● Data below
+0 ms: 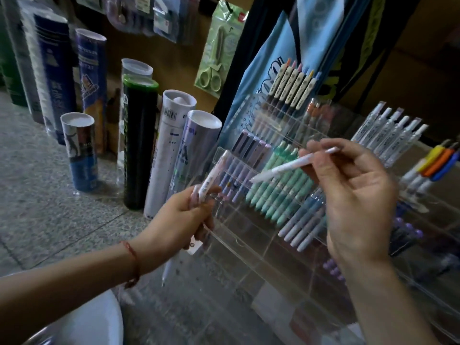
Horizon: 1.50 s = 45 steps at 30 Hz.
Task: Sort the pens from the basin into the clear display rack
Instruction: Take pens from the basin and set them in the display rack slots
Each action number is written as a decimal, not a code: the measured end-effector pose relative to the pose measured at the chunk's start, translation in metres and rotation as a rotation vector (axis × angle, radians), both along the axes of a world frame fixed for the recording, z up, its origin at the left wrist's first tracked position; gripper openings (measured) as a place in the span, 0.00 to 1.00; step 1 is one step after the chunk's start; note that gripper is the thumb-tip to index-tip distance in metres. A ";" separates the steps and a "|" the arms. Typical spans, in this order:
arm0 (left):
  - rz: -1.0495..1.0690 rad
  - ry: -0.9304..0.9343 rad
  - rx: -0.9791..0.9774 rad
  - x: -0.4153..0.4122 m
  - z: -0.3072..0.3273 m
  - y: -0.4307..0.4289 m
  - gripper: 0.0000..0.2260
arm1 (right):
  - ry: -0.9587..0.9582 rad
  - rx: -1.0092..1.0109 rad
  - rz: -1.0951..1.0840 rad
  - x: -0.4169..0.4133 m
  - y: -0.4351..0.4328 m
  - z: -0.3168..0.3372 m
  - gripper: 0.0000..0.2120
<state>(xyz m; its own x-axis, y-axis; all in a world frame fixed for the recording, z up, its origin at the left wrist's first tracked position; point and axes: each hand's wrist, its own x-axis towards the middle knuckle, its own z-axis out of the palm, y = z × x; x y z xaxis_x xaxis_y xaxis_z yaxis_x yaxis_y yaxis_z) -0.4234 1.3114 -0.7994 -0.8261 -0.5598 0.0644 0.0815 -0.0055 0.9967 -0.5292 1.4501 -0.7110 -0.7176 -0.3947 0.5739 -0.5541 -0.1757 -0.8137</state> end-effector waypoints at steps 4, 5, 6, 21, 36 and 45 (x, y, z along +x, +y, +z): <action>-0.094 -0.087 -0.079 -0.011 -0.008 -0.002 0.03 | 0.140 0.342 -0.018 0.000 -0.013 -0.049 0.11; -0.106 -0.101 -0.069 -0.013 -0.010 -0.003 0.03 | 0.101 0.353 -0.007 0.000 -0.017 -0.058 0.11; -0.117 -0.106 -0.055 -0.014 -0.013 -0.003 0.05 | 0.069 0.356 -0.003 -0.001 -0.020 -0.064 0.12; -0.108 0.040 0.014 -0.010 -0.014 -0.002 0.08 | -0.026 0.703 0.005 -0.011 -0.040 -0.078 0.08; -0.523 -0.020 0.320 0.006 -0.005 0.004 0.17 | -0.478 0.291 0.479 0.011 -0.019 -0.038 0.10; -0.269 -0.033 0.040 0.001 -0.007 -0.002 0.15 | 0.415 0.127 -0.118 -0.001 -0.001 -0.005 0.06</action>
<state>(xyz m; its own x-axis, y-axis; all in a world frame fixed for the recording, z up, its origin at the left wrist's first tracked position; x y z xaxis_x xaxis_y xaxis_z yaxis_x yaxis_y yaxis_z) -0.4220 1.3091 -0.8066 -0.9467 -0.3216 0.0169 0.0389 -0.0621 0.9973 -0.5302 1.4492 -0.7164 -0.4815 -0.4101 0.7746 -0.8482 -0.0048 -0.5297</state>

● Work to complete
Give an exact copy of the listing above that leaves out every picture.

● Finished task
+0 ms: 
Horizon: 1.50 s = 45 steps at 30 Hz.
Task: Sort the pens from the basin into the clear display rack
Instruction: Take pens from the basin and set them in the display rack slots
Each action number is written as a decimal, not a code: the measured end-effector pose relative to the pose measured at the chunk's start, translation in metres and rotation as a rotation vector (axis × angle, radians), both along the axes of a world frame fixed for the recording, z up, its origin at the left wrist's first tracked position; gripper openings (measured) as a place in the span, 0.00 to 1.00; step 1 is one step after the chunk's start; note that gripper is the thumb-tip to index-tip distance in metres. A ";" separates the steps and a "|" the arms. Typical spans, in this order:
arm0 (left):
  - rz: -1.0495..1.0690 rad
  - ry: -0.9304..0.9343 rad
  - rx: -0.9791..0.9774 rad
  - x: -0.4153..0.4122 m
  - z: -0.3072..0.3273 m
  - y: -0.4307..0.4289 m
  - gripper: 0.0000..0.2260
arm1 (right):
  - ry: -0.9587..0.9582 rad
  - rx: -1.0092..1.0109 rad
  - rz: -1.0951..1.0840 rad
  - x: -0.4169..0.4133 m
  - y: -0.4351..0.4328 m
  - z: -0.3168..0.3372 m
  - gripper: 0.0000..0.2120
<state>(xyz m; its own x-axis, y-axis; all in a world frame fixed for the recording, z up, its origin at the left wrist's first tracked position; point and axes: each hand's wrist, its own x-axis towards the middle knuckle, its own z-axis out of the palm, y = z × x; x y z xaxis_x xaxis_y xaxis_z yaxis_x yaxis_y yaxis_z) -0.4234 1.3114 -0.7994 -0.8261 -0.5598 0.0644 0.0815 -0.0055 0.9967 -0.5292 1.4501 -0.7110 -0.7176 -0.3947 0.5739 -0.5541 -0.1757 -0.8137</state> end-effector waypoints at steps 4, 5, 6, 21, 36 and 45 (x, y, z along +x, +y, +z): <action>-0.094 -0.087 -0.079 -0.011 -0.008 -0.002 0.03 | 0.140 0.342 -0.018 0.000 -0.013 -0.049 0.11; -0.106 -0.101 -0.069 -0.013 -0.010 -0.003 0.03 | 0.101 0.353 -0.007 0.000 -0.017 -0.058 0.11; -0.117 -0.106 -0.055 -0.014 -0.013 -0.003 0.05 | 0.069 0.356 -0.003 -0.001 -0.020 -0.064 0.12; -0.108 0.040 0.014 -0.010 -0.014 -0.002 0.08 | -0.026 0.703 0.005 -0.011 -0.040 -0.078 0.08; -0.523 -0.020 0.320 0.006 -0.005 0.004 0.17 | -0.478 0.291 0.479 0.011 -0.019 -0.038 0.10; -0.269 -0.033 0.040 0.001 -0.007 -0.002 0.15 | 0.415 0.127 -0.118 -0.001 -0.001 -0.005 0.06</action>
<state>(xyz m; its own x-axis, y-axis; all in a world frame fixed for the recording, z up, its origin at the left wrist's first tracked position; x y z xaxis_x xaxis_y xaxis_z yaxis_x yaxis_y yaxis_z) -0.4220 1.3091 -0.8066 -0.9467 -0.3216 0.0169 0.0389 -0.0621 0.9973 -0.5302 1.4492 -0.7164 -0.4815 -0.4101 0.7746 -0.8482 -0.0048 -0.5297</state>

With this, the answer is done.